Sortilin and spadin. (A) Structure of the sortilin receptor: sortilin is constituted by a unique transmembrane segment, a short cytoplasmic C-terminal moiety and a large external N-terminal sequence. (B) Sortilin secretion pathway: Sortilin is processed in the Golgi network where the enzyme named furin releases the last 44 amino acids (aa) from the N-terminus; this released peptide is called propeptide (PE). (C) Spadin sequence designed from the PE sequence.

Figure 6

Spadin, a specific TREK-1 channel blocker. (A) Binding experiments with [¹²⁵I]-spadin performed on COS-7 cells transfected with the TREK-1 channel. Unlike neurotensine (NT), unlabelled spadin was able to compete with radiolabelled spadin. (B, C and D) All the experiments were performed in the whole-cell configuration of the patch-clamp protocol and in the presence of a cocktail of potassium channel inhibitors (K⁺ blockers: 3 mM 4-aminopyridine, 10 mM tetraethylamonium, 10 μM glibenclamide, 100 nM apamin and 50 nM charybdotoxin). aa indicates that currents were recorded in the presence of 10 μM arachidonic acid. As previously described (Patel et al., ; Mazella et al., 2010), the amplitude of the basal whole-cell TREK-1 current (control) was currently low. It is the reason why aa was applied before spadin to first activate the TREK-1 channel and then observed the blocking of these channels by spadin. (B) Effects of spadin on the TREK-1 channel current expressed in transfected COS-7 cells. Inset.

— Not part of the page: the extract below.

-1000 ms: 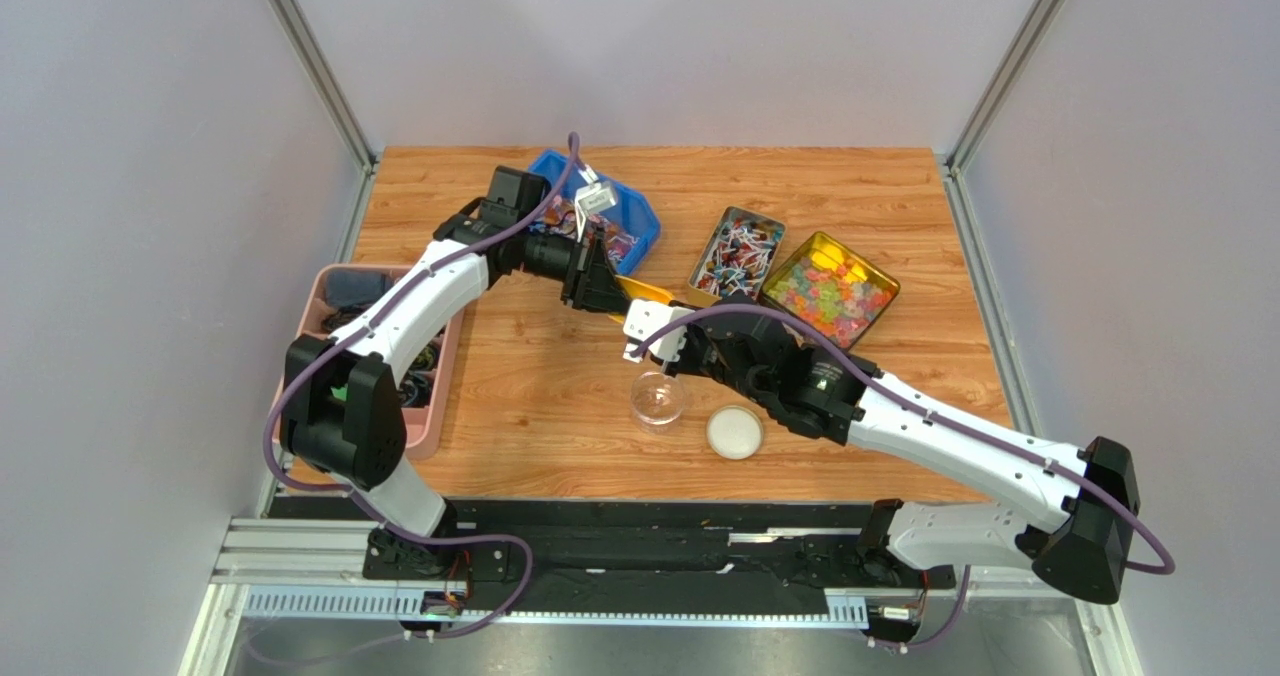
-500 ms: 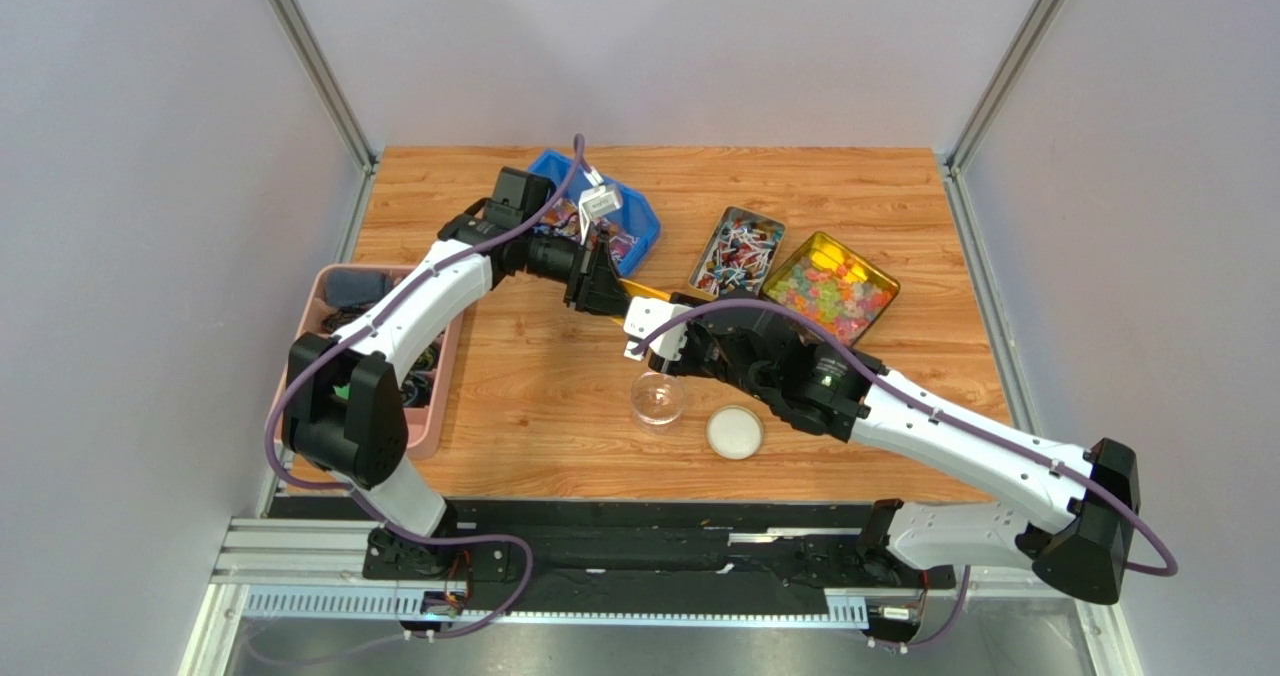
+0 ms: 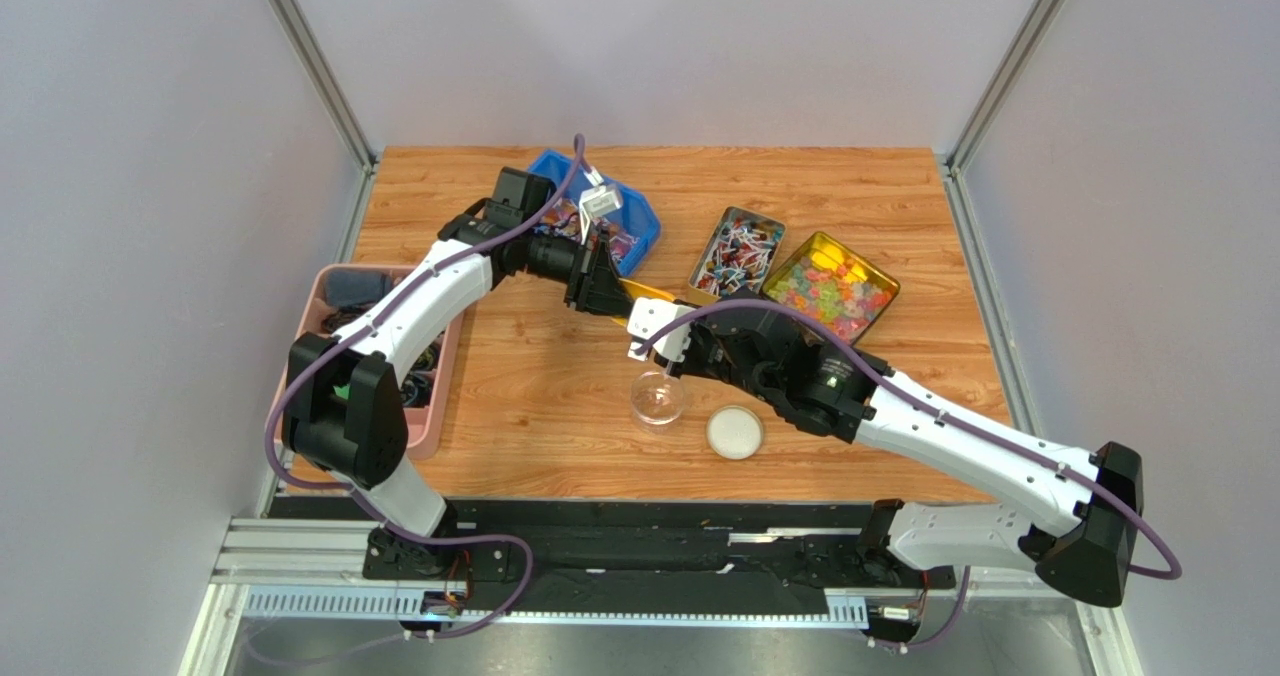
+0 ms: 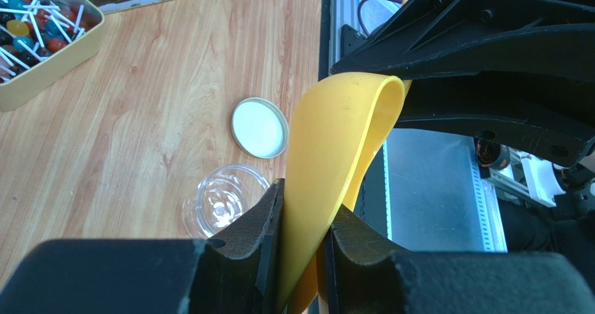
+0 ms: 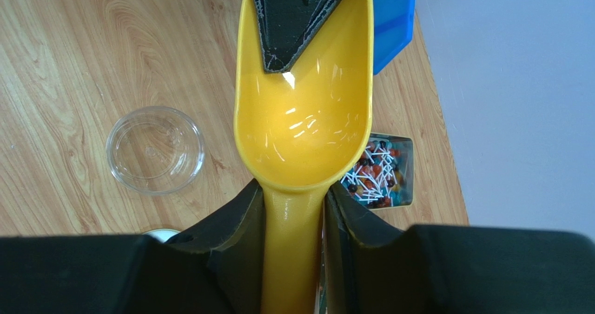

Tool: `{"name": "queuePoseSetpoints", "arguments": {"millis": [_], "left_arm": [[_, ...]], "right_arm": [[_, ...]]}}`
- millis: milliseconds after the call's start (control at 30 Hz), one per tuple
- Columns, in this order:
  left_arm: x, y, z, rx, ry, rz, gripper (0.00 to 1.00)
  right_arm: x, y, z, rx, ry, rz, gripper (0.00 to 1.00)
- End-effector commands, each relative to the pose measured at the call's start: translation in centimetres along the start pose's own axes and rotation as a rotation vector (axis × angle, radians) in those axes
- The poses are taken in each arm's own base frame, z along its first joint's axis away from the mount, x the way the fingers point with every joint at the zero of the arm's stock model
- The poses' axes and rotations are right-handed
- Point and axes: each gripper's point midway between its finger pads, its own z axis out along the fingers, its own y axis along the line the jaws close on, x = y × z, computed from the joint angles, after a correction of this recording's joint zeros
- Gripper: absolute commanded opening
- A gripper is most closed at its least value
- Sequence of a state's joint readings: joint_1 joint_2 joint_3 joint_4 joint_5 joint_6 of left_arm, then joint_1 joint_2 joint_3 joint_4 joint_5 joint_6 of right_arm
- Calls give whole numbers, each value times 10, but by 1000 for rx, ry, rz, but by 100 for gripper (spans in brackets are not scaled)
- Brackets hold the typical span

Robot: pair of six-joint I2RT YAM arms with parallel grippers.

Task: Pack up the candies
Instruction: Pick up the spatula from the center of the board.

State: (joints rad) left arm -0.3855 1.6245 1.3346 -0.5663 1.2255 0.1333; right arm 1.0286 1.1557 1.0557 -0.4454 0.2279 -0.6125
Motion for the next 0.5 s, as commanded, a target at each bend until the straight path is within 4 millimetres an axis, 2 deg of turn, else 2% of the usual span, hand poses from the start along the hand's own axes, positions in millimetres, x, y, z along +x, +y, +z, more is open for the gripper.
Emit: {"name": "queuePoseSetpoints", "arguments": {"millis": [0, 100, 167, 200, 233, 267, 300, 333, 367, 433, 467], "left_arm": [[-4, 3, 7, -4, 13, 78, 0], [-4, 4, 7, -9, 14, 79, 0], [-5, 5, 7, -21, 14, 84, 1], [-6, 6, 6, -30, 15, 83, 6], [-7, 9, 5, -54, 19, 85, 26], [-11, 10, 4, -72, 17, 97, 38], [-13, 11, 1, -98, 18, 104, 44], [-16, 12, -2, -113, 17, 109, 55], [-23, 14, -7, -135, 6, 117, 62], [-28, 19, -16, -188, 3, 120, 75], [-37, 23, -26, -221, -12, 132, 78]], "right_arm": [[-71, -39, -25, 95, -255, 79, 13], [-71, -37, -23, 83, -250, 75, 0], [-69, -36, -22, 82, -242, 70, 0], [-69, -36, -22, 83, -241, 70, 0], [-68, -37, -22, 86, -237, 70, 0], [-67, -37, -23, 89, -237, 71, 0], [-66, -38, -24, 97, -233, 68, 0], [-62, -36, -23, 95, -227, 64, 0], [-60, -37, -22, 100, -222, 60, 0], [-54, -35, -21, 105, -208, 49, 0], [-51, -35, -20, 108, -202, 48, 0]]}}
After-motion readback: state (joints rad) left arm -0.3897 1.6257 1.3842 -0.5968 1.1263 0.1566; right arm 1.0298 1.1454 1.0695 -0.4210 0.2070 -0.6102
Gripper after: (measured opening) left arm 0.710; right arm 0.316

Dose–response curves of the percentage of current inhibition measured at 0 mV as function of spadin concentration, current values were obtained in the presence of arachidonic acid. IC₅₀ = 70.7 nM. (C and D) Effects of spadin on neurons from hippocampus slices. Currents increased by aa application were inhibited by spadin on the wild-type neurons (C), aa had no effect on currents generated by neurons from TREK-1 knock-out mice; consequently, spadin had no effect on these currents (D).